Les assureurs-vie taïwanais et le fonds d’investissement pour les pensions du gouvernement japonais (GPIF) ressemblent à des organisations endormies, loin d’être du genre à jouer un rôle sur les marchés internationaux. Mais au cours de la dernière décennie, ils sont devenus de vastes institutions. Ils s’occupent maintenant de trésors d’actifs étrangers aussi importants que les réserves nationales de change (voir graphique). Au milieu de cette année, le GPIF détenait à lui seul plus de 700 milliards de dollars d’obligations et d’actions étrangères.

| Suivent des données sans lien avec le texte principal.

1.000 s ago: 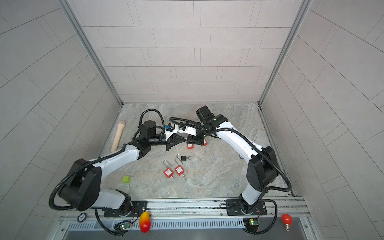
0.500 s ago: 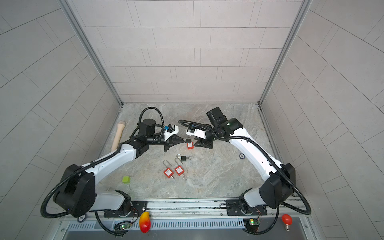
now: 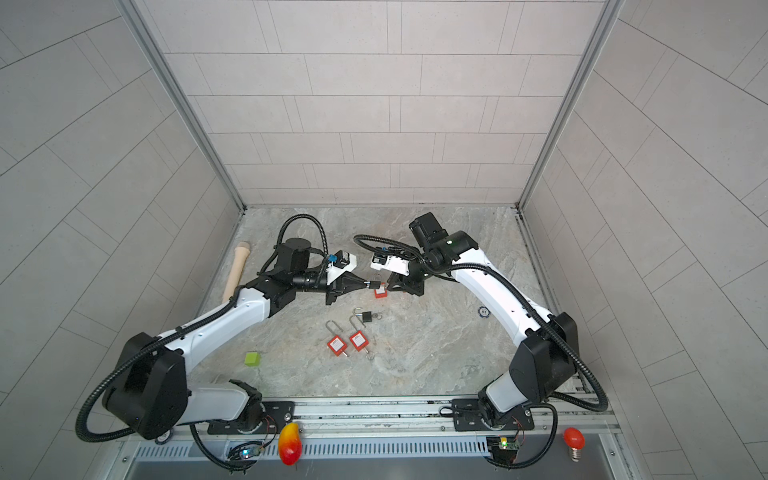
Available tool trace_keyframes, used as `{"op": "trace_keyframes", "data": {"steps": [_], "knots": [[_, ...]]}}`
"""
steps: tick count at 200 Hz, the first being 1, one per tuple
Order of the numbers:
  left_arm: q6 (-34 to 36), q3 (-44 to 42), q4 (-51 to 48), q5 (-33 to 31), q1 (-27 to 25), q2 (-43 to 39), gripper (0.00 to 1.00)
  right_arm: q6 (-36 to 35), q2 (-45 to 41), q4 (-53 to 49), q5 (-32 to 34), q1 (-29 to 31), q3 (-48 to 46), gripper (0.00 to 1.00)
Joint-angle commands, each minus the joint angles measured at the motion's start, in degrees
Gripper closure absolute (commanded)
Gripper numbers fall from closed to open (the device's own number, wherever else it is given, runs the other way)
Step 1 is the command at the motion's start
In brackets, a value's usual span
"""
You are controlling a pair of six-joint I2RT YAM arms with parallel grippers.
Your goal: Lock with the key
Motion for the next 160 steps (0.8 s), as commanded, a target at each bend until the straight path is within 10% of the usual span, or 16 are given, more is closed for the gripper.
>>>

Alors que le dollar s’apprécie, les décideurs se tournent vers ces actifs étrangers avec convoitise. Le billet vert est en hausse de 16% en 2022 contre un panier de devises. En dehors de l’Amérique, la dépréciation augmente les coûts d’importation. Le Japon et la Corée du Sud ont suivi la voie conventionnelle de la vente de leurs propres réserves de change pour consolider leurs devises. Les responsables japonais ne précisent pas quand ils le feront, mais un raffermissement soudain du yen le 21 octobre a donné des signes révélateurs d’intervention. Les analystes estiment que 5,5 milliards de yens (37 milliards de dollars) ont été dépensés pour de telles manœuvres ce mois-ci.
Les institutions financières nationales seront-elles enrôlées dans la lutte ? La Chine n’hésite pas à le faire. Il modifie les exigences en matière de réserves de change imposées aux banques commerciales pour gérer le yuan, et des prêteurs majoritairement détenus par l’État interviennent parfois au nom de la banque centrale. Les choses ne sont pas si faciles dans les pays avec des comptes de capital plus ouverts et des gouvernements moins autoritaires.
Au début des années 2000, la dernière fois que le dollar était aussi fort, la question de l’intervention des institutions financières ne se posait pas, tout simplement parce que les fonds étaient beaucoup moins importants. Pas plus tard qu’en 2010, le fonds de pension de la Corée du Sud représentait un tiers de sa taille actuelle. Depuis lors, les populations ont vieilli et recherché des rendements plus élevés, et les portefeuilles ont explosé. Les ventes de devises nationales par les entreprises pour acheter des actifs étrangers ont maintenu la faiblesse du yen, du won et du dollar taïwanais, ce qui était bienvenu jusqu’à récemment.
Le niveau d’influence que les fonctionnaires peuvent exercer sur les institutions varie. La Banque de Corée et le fonds de pension du pays ont conclu le mois dernier un accord d’échange de devises de 10 milliards de dollars. Le fonds a accepté d’emprunter des dollars à la banque centrale en échange de won, plutôt que de vendre la devise sur le marché libre, soulageant une source potentielle de pression sur sa valeur marchande.
Les assureurs-vie taïwanais, contrairement au fonds de pension sud-coréen, sont des entreprises privées. Même ainsi, ils peuvent être poussés dans la bonne direction. La banque centrale de Taïwan autorise désormais les assureurs-vie à transférer entre 100 et 150 millions de dollars par jour dans le pays, selon Reuters, une agence de presse. Lorsque la monnaie locale était plus forte, la banque centrale avait été réticente à autoriser de tels transferts.
Le GPIF du Japon n’a pas été recruté pour lutter contre l’affaiblissement du yen, mais cela n’a pas empêché les spéculations selon lesquelles il pourrait éventuellement l’être. Le fonds pourrait couvrir une plus grande partie de ses actifs en yen, ce qui pourrait avoir pour effet de renforcer la devise, explique Brad Setser du Council on Foreign Relations, un groupe de réflexion. « Pour des raisons de gestion financière pure, la question se pose de savoir si le gpif devrait détenir une part aussi importante de ses avoirs en devises étrangères sur une base non couverte », ajoute-t-il.
Bien que le dollar ait un peu dérapé ces derniers jours, cela ne change pas la donne pour les responsables asiatiques, qui ont toujours affaire à des devises bien plus faibles qu’ils ne le souhaiteraient. Ils continueront probablement à intervenir. Et ils peuvent être tentés de faire jouer des atouts extérieurs.